◆ **DIRECTIONS FOR THIS TASK**: Please, without any pictures, set down exactly the part of the listing below that opens with the line containing "Please return the mask of the right" and closes with the line containing "Mark the region of every instance of the light".

◆ **PROVIDED MATERIAL**:
————————
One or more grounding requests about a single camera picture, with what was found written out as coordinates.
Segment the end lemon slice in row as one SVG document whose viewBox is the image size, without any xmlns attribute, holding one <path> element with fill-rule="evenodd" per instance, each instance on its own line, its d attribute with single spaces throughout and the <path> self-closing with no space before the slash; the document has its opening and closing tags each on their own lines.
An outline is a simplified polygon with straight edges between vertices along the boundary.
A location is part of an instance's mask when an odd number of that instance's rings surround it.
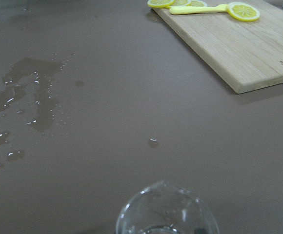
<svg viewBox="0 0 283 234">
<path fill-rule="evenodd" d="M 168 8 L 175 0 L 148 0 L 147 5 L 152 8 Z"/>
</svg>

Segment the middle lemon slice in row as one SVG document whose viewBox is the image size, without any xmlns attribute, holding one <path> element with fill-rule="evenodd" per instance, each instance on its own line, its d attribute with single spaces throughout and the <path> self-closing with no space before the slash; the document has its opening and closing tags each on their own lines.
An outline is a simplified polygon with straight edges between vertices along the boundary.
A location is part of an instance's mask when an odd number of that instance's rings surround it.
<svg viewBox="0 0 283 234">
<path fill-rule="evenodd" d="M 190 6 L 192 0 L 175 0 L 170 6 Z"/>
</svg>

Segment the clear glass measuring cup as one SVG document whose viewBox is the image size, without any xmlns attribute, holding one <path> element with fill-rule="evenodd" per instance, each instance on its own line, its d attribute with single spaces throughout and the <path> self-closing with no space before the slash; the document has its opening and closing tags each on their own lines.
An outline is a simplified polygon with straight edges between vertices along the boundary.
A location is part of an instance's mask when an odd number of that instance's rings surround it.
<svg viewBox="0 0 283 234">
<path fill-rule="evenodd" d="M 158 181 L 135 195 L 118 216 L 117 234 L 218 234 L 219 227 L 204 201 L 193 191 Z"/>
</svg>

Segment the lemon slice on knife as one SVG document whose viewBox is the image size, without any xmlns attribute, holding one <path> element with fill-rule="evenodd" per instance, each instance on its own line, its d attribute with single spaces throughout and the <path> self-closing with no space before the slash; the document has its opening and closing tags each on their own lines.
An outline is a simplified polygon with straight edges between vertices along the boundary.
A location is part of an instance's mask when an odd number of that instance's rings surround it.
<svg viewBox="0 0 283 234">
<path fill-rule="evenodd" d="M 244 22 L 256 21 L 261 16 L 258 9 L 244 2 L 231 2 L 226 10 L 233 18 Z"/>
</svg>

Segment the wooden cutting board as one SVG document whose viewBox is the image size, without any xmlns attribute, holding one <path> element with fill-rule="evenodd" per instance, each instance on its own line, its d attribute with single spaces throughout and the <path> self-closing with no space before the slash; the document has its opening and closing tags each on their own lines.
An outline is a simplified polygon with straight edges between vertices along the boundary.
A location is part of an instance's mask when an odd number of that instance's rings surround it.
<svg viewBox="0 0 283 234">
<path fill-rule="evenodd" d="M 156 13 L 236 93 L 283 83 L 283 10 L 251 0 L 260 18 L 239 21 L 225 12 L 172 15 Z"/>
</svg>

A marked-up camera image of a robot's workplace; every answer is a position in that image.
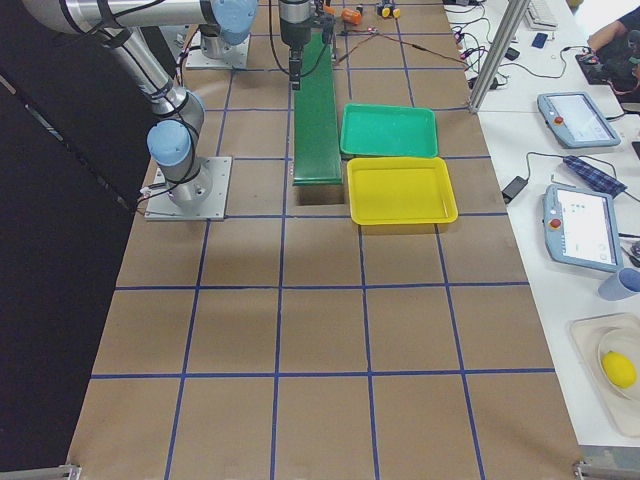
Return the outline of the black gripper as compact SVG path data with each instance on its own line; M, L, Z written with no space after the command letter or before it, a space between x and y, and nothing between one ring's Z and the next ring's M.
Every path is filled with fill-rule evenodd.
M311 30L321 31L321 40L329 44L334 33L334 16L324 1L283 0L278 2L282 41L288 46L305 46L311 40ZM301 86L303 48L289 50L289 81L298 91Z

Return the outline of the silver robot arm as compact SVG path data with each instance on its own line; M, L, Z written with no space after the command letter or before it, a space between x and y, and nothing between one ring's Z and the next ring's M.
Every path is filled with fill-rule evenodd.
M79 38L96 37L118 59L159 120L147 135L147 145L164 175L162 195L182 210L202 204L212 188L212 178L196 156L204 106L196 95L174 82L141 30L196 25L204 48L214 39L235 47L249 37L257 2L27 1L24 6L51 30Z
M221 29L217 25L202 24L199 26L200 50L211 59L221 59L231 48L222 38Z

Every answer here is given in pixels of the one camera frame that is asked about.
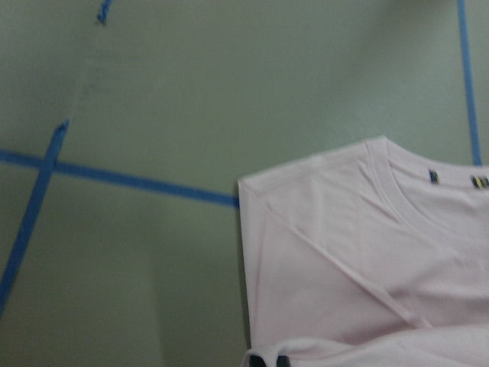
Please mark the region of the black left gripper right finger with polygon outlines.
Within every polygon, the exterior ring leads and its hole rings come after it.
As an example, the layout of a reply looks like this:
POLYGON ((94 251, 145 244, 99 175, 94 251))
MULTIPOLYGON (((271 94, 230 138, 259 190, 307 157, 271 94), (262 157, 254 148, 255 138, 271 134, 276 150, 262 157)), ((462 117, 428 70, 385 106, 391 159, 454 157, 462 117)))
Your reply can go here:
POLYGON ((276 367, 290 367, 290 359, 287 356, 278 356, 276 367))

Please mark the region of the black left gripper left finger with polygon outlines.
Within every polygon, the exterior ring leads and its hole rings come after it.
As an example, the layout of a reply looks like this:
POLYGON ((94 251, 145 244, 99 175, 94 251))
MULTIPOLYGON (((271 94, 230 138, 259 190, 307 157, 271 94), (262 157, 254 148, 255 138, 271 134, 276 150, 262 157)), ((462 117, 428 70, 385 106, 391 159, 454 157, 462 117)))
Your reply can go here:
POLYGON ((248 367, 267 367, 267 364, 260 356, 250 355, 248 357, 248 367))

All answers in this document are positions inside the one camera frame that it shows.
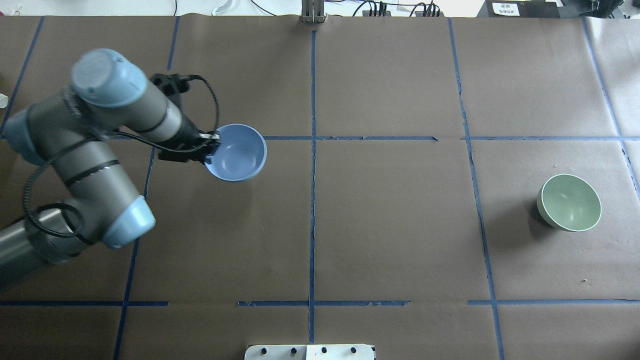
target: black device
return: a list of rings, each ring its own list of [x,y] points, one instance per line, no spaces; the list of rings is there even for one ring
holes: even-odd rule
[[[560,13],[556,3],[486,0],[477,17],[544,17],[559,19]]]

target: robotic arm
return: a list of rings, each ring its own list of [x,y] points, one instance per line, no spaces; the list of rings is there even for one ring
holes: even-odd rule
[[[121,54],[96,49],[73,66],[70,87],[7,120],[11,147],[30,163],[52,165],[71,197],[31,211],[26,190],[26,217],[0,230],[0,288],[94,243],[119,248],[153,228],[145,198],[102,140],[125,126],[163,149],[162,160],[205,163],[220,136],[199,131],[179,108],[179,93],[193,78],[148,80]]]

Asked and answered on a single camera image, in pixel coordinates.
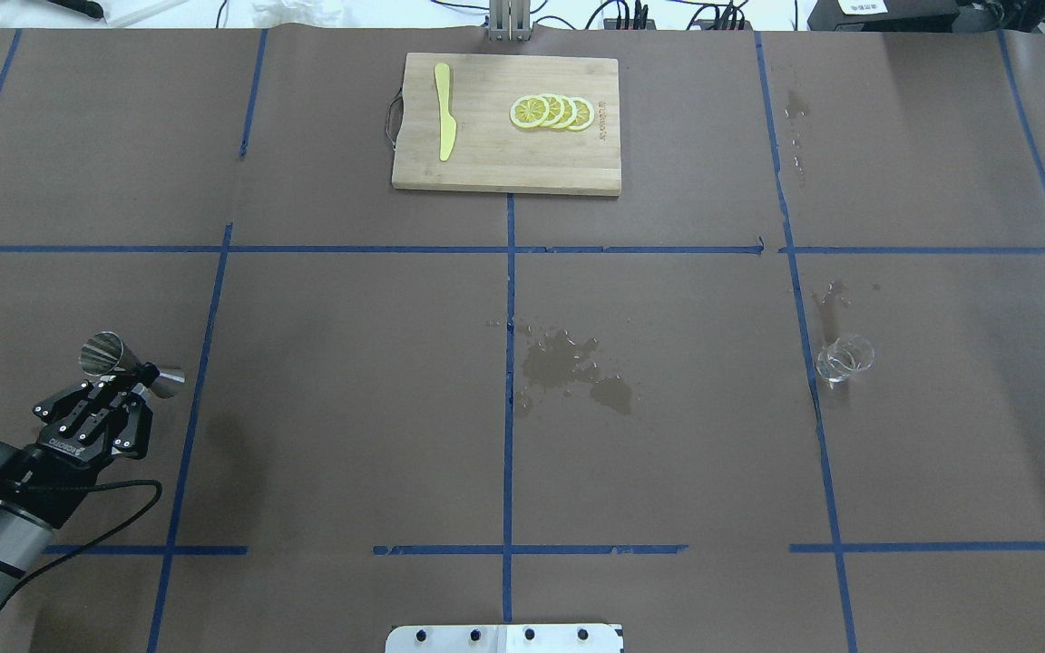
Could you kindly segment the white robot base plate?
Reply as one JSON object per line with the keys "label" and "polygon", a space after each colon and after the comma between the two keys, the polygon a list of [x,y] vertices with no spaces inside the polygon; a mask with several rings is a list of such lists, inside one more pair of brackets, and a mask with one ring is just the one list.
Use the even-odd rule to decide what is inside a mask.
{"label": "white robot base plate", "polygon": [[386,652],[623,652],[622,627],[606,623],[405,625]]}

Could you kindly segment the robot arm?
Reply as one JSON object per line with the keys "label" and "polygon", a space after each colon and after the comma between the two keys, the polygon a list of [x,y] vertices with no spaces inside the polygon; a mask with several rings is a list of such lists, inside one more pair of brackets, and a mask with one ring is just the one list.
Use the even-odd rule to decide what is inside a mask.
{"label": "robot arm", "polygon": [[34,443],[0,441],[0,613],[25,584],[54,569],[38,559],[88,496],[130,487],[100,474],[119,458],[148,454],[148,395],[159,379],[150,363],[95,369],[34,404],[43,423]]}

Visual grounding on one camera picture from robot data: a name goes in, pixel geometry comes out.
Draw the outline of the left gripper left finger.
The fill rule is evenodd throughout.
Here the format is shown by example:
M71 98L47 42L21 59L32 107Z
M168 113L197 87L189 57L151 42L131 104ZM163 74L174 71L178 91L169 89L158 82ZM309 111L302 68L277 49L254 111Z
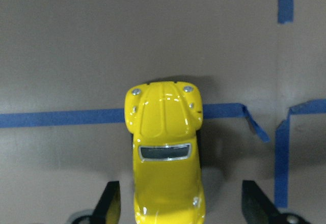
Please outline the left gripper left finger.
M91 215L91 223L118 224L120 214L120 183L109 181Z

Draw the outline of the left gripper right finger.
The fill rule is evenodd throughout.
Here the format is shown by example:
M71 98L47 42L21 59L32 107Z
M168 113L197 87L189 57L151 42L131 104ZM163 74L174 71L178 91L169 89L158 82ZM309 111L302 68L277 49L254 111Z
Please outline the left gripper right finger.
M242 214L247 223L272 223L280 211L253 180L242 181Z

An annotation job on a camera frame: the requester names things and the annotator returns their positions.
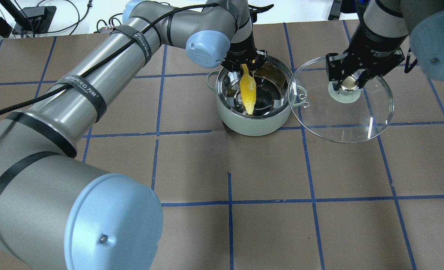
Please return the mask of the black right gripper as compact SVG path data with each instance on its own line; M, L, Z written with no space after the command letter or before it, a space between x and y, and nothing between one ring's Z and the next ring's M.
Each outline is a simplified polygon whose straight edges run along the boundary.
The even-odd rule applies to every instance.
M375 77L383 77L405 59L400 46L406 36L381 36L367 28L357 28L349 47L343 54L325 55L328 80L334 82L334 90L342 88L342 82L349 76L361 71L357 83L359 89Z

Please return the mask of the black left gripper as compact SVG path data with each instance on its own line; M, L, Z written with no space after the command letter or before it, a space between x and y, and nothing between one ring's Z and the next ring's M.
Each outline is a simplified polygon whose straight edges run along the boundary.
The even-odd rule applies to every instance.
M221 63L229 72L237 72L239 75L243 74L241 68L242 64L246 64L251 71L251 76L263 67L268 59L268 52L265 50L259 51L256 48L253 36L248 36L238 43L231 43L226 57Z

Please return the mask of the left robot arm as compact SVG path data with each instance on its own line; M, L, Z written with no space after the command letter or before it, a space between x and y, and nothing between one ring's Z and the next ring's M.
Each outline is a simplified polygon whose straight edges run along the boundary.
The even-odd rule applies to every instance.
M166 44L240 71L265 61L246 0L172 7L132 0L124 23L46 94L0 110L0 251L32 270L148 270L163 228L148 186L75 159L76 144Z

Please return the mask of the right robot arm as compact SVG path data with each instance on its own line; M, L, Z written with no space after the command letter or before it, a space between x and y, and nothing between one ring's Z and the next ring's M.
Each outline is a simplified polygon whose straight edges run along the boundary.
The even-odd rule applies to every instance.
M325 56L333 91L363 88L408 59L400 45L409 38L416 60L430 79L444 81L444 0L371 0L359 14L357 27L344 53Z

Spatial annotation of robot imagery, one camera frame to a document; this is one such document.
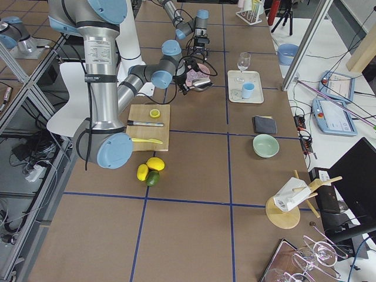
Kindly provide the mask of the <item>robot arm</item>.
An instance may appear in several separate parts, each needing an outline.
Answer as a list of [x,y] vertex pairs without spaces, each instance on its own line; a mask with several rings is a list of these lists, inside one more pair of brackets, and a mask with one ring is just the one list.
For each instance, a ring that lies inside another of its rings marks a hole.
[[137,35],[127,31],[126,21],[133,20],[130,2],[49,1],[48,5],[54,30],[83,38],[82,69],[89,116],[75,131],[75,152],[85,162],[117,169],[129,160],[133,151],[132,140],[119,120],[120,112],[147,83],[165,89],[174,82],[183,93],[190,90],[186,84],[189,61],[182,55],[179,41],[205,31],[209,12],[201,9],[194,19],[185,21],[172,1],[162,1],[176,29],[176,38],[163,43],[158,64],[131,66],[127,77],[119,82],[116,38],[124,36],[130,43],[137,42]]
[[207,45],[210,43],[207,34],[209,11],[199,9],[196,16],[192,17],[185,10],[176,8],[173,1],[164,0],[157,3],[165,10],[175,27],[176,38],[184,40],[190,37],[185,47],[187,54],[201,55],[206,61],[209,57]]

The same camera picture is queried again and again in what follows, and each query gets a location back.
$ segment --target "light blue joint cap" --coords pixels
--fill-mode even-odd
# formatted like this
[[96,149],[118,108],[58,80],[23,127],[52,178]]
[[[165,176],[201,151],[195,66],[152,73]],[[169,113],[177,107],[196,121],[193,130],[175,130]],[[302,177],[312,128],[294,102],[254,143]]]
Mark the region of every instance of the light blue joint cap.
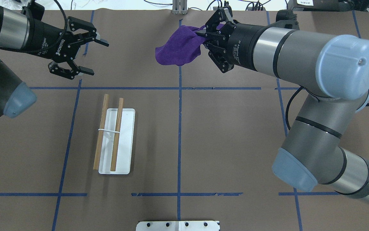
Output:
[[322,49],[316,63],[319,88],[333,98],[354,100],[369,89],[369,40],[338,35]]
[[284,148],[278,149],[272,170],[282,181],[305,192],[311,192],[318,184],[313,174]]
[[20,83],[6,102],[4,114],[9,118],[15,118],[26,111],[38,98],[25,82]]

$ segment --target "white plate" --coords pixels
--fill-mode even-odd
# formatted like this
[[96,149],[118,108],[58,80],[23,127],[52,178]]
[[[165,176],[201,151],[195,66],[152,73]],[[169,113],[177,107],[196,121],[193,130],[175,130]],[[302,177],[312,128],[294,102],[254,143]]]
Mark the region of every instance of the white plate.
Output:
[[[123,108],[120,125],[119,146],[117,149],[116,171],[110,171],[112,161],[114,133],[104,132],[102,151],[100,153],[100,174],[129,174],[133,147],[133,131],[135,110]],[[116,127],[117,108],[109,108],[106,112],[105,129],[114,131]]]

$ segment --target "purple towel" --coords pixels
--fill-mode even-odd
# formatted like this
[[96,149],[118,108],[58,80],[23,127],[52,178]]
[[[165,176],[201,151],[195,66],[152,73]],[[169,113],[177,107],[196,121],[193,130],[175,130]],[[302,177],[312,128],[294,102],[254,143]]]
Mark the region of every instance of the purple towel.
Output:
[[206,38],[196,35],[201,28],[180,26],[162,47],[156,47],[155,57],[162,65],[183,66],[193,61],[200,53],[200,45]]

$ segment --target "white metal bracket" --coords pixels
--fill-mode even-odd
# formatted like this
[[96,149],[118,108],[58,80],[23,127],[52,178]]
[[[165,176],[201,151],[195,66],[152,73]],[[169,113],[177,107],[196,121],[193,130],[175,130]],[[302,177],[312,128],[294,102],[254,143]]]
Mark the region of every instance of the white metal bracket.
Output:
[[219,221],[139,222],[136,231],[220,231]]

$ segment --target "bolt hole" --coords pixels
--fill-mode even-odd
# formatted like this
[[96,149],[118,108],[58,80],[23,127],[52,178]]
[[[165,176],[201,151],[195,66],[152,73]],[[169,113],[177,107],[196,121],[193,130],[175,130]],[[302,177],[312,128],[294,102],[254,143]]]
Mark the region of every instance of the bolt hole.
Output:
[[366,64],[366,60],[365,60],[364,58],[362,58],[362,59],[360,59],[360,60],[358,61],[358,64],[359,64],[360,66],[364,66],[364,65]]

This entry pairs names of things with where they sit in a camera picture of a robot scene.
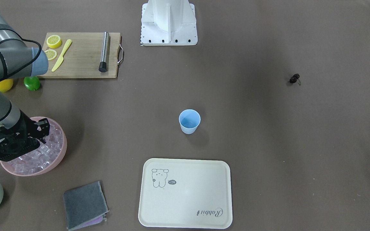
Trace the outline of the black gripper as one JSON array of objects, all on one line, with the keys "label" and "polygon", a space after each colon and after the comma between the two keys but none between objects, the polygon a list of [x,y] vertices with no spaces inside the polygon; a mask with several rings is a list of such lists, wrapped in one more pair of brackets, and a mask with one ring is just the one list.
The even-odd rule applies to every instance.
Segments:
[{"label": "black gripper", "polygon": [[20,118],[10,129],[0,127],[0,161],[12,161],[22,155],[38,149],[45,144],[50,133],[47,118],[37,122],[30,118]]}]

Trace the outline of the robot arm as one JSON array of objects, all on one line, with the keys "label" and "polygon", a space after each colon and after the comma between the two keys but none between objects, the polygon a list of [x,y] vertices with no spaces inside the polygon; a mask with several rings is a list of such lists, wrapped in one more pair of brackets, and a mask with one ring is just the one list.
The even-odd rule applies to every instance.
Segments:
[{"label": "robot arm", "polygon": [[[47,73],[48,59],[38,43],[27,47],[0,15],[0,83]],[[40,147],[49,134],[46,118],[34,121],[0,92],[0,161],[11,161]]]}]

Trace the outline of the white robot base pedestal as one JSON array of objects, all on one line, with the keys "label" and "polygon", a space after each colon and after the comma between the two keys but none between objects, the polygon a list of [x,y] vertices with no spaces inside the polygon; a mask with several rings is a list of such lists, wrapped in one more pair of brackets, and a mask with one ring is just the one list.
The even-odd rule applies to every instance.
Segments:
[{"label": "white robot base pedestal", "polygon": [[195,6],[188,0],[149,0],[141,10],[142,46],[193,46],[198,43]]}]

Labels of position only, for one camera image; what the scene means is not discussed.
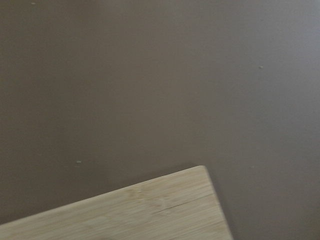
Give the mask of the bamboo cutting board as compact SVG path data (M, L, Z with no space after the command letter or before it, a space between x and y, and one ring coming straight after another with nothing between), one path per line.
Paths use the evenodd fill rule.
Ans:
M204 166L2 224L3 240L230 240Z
————————
◆ **EXERCISE RESPONSE**:
Please return the mask of the right robot arm as compact SVG path data with each instance on its own line; M, L, Z written with no space after the command letter or before it, a space between x and y, and nothing between one ring's Z and the next ring's M.
Each outline is a simplified polygon whose straight edges run along the boundary.
The even-odd rule applies to every instance.
M325 56L333 91L363 88L408 59L400 45L409 38L416 60L430 79L444 81L444 0L371 0L359 14L357 27L344 53Z

Spatial annotation of robot imagery, one camera frame to a document; this is one such document.
Kindly provide the mask of the <item>robot arm</item>.
An instance may appear in several separate parts, each needing an outline.
Answer as a list of [x,y] vertex pairs without spaces, each instance on its own line; a mask with several rings is a list of these lists, inside one more pair of brackets, and a mask with one ring is just the one list.
For each instance, a ring that lies inside another of its rings marks a hole.
[[137,35],[127,31],[126,21],[133,20],[130,2],[49,1],[48,5],[54,30],[83,38],[82,69],[89,116],[75,131],[75,152],[85,162],[117,169],[129,160],[133,151],[132,140],[119,120],[120,112],[147,83],[165,89],[174,82],[183,93],[190,90],[186,84],[189,61],[182,55],[179,41],[205,31],[209,12],[201,9],[194,19],[185,21],[172,1],[162,1],[176,29],[176,38],[163,43],[158,64],[131,66],[127,77],[119,82],[116,38],[124,36],[130,43],[137,42]]
[[207,45],[210,43],[207,34],[209,11],[199,9],[196,16],[192,17],[185,10],[176,8],[173,1],[164,0],[157,3],[165,10],[175,27],[176,38],[184,40],[190,37],[185,47],[187,54],[201,55],[206,61],[209,57]]

The same camera picture is queried again and again in what follows, and each query gets a location back.
$ segment --target "light blue joint cap" --coords pixels
--fill-mode even-odd
# formatted like this
[[96,149],[118,108],[58,80],[23,127],[52,178]]
[[[165,176],[201,151],[195,66],[152,73]],[[169,113],[177,107],[196,121],[193,130],[175,130]],[[302,177],[312,128],[294,102],[254,143]]]
Mark the region of every instance of the light blue joint cap.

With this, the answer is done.